# is this cucking



## Null (Sep 12, 2017)

ted cruz liked a porn video on twitter and it's international news already but apparently the porn actress looks just like his wife

the debate is on: IS TED A CUCK? Does he like seeing OTHER MEN fuck his wife (cuck), or does he like seeing a woman who LOOKS LIKE HIS WIFE in porn (sweet, loves his wife)?


----------



## TL 611 (Sep 12, 2017)

The actress that looks like his wife walks in on a dude banging a teenager 

I'm voting yes for Mrs Cruz being a cuck, not Ted.


----------



## Null (Sep 12, 2017)

Melchett said:


> The actress that looks like his wife walks in on a dude banging a teenager
> 
> I'm voting yes for Mrs Cruz being a cuck, not Ted.

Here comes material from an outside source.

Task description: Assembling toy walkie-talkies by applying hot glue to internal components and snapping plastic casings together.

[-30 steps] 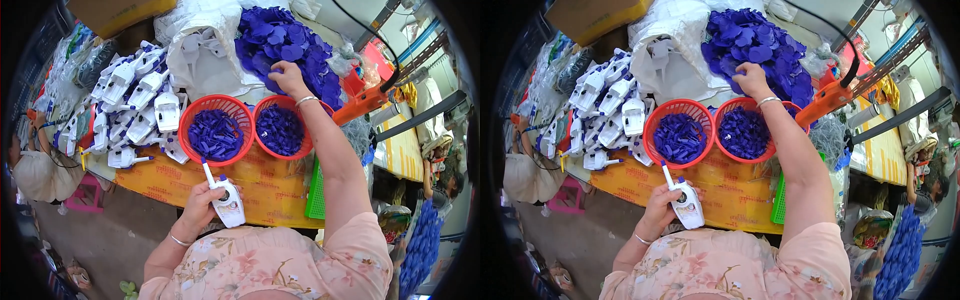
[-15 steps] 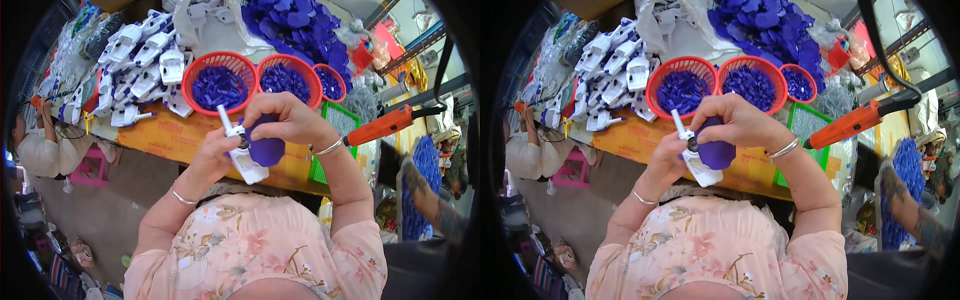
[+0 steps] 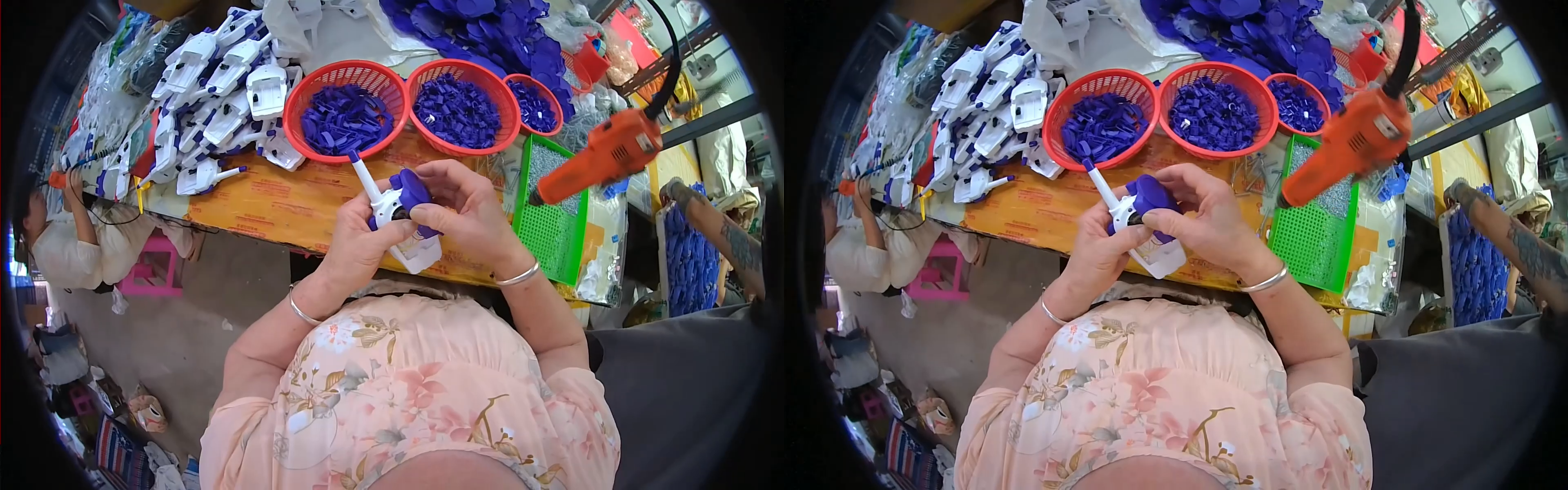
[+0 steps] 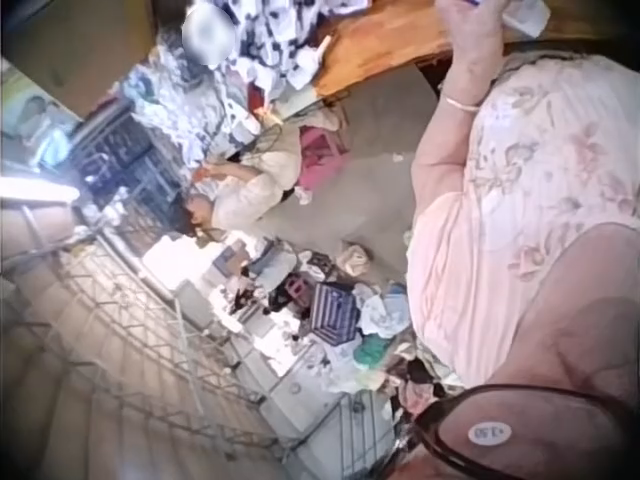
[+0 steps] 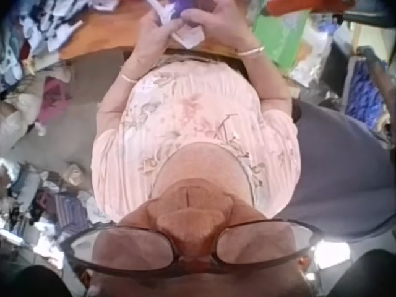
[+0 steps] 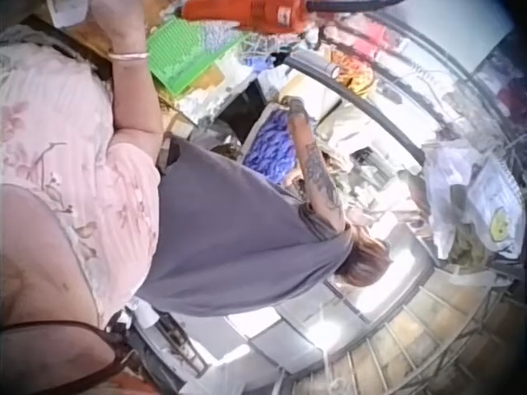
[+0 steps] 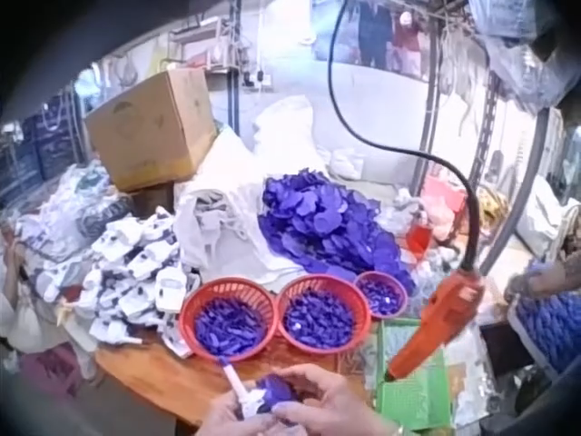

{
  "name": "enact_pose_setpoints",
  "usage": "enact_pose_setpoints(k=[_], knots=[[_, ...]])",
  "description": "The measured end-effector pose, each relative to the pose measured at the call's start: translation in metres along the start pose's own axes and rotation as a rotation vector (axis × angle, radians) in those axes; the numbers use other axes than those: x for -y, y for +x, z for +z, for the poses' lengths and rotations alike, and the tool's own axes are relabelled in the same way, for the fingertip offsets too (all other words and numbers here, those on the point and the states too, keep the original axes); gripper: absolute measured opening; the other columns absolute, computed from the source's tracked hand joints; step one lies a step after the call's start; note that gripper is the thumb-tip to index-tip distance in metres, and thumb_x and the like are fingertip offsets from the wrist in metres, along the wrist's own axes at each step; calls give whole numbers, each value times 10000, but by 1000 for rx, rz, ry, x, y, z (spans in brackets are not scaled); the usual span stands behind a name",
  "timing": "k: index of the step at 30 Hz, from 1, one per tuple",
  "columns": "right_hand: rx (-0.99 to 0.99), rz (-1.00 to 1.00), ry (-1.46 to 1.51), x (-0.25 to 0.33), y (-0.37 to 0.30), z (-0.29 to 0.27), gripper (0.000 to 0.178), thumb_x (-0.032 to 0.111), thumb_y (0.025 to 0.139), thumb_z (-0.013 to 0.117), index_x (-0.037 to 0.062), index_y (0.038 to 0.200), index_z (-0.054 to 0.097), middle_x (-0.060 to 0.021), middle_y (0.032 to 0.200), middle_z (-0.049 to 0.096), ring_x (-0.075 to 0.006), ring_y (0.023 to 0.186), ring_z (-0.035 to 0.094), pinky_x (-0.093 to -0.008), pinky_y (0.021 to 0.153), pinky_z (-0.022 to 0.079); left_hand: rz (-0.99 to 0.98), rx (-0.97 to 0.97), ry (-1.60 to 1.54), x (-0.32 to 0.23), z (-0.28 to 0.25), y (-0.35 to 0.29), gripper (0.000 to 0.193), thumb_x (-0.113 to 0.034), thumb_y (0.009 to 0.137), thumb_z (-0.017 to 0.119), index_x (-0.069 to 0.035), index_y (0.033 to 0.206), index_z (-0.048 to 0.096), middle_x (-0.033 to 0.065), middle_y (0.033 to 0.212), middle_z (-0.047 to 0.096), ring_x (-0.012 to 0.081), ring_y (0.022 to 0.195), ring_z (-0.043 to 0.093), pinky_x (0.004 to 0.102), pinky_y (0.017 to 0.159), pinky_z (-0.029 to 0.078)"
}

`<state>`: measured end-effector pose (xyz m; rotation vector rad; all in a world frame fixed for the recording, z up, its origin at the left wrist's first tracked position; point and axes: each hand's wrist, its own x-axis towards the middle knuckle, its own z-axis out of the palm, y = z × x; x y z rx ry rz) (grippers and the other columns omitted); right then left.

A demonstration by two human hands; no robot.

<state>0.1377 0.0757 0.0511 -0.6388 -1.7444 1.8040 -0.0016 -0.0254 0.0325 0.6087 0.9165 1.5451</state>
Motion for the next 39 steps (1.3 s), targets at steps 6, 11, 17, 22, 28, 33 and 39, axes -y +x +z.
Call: enact_pose_setpoints(k=[6, 11, 17, 22, 28, 33, 39], knots=[[-222, -415, -466, -2, -15, -1, 491, 92, 692, 745, -42, 1108, 520, -155, 1016, 616, -225, 916, 625, -305, 793, 504, -99, 47, -245, -5, 2, 3, 442, 12, 762, 465, 13, 1204, 452, 92, 1042, 589, 187, 986, 572, 343, 926, 427], [-190, -707, -761, 0, -25, 11, 528, 142, 653, 777, -36, 1078, 519, -223, 1081, 577, -345, 910, 602, -384, 781, 505, -69, 15, -321, 3, -6, 8, 461, -97, 802, 440, 23, 1247, 424, 140, 1183, 535, 233, 1105, 529, 373, 997, 389], [-207, -664, -811, -11, -25, 14, 527, 144, 660, 770, -38, 1082, 514, -222, 1092, 573, -348, 935, 590, -402, 802, 494, -56, 34, -336, 9, -3, 6, 454, -107, 808, 443, 21, 1243, 423, 136, 1175, 527, 230, 1108, 520, 369, 995, 390], [-193, -660, -819, -16, -25, 15, 544, 130, 644, 772, -31, 1095, 513, -209, 1109, 563, -362, 956, 565, -417, 827, 472, -30, 26, -294, 9, -2, 3, 479, -117, 804, 437, 20, 1261, 398, 129, 1174, 523, 226, 1118, 510, 363, 1001, 381], [-242, -679, -826, -23, -22, 21, 566, 114, 626, 775, -16, 1112, 515, -181, 1130, 550, -342, 963, 541, -416, 830, 456, 43, -5, -76, 5, 10, -1, 511, -52, 794, 565, 19, 1268, 387, 96, 1156, 538, 186, 1035, 559, 323, 928, 453], [-318, -609, -452, -22, -20, 19, 490, 126, 668, 774, -5, 1082, 546, -150, 1054, 573, -269, 931, 548, -343, 792, 449, 1, 39, -320, -9, 1, 10, 518, -10, 736, 644, -49, 1220, 465, 105, 1108, 572, 221, 1016, 580, 358, 907, 473], [-266, -371, -286, -9, -30, 19, 349, -17, 706, 701, -15, 1039, 597, -94, 853, 601, -186, 748, 573, -266, 661, 451, -3, 17, -254, -5, -11, 6, 572, 29, 692, 668, -10, 1225, 463, 124, 1136, 576, 212, 1023, 576, 350, 920, 457]])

DOES HE LIKE CUCKING HIS WIFE?????

THERE ARE SO MANY LAYERS TO THIS STORY


----------



## Hui (Sep 12, 2017)

Mega cuck.  He is literally Anthony Burch.


----------



## A Hot Potato (Sep 12, 2017)

I SHOUT AND ALL CAPS TO FEEL IMPORTANT.

ALSO, HE'S A CUCK!


----------



## Flowers For Sonichu (Sep 12, 2017)

He's Trump's personal cuckold


----------



## Cuntster (Sep 12, 2017)

Lol cuck faggot in the butt big black dongs lmao anyone got sum kewl new dank memes omg lol XD


Spoiler: Lol julaaAaAay!!!



*JESSAAAYYYY*




Note: Warning for the more sensitive Kiwis: the above spoiler features an image of Chris Chandler's split-open taint aka "UnClit 2.0".


----------



## SpessCaptain (Sep 12, 2017)

He just loves his wife but she can't give all to him.


----------



## NIGGO KILLA (Sep 12, 2017)

i refuse to believe this is real


----------



## BILLY MAYS (Sep 12, 2017)

He's cucking his wife who cucked him.

It's fourth dimensional cuckoldry.


----------



## CWCissey (Sep 12, 2017)

TED CRUZ IS THE ZODIAC CUCKER!


----------



## soryu (Sep 12, 2017)

bet he definitely has sex with other women, but his wife doesnt know. probably fantasizes about her secretly finding out and liking it.


----------



## NIA-DOA 2.0 (Sep 12, 2017)

Its sad, really. The porn actress looks like his wife if she was ten years younger...It is like he subconsciously telling everyone that he hates that she is aging.


----------



## A Hot Potato (Sep 12, 2017)

NIA-DOA 2.0 said:


> Its sad, really. The porn actress looks like his wife if she was ten years younger...It like he subconsciously is telling everyone that he hates that she is aging.


Like any normal man would.


----------



## Yellow Yam Scam (Sep 12, 2017)

This is the opposite of cucking. This is just being in a loving relationship. He's a busy man who can't always be at home with his wife, but he still needs to jerk off, so he just picks a woman that looks exactly like her.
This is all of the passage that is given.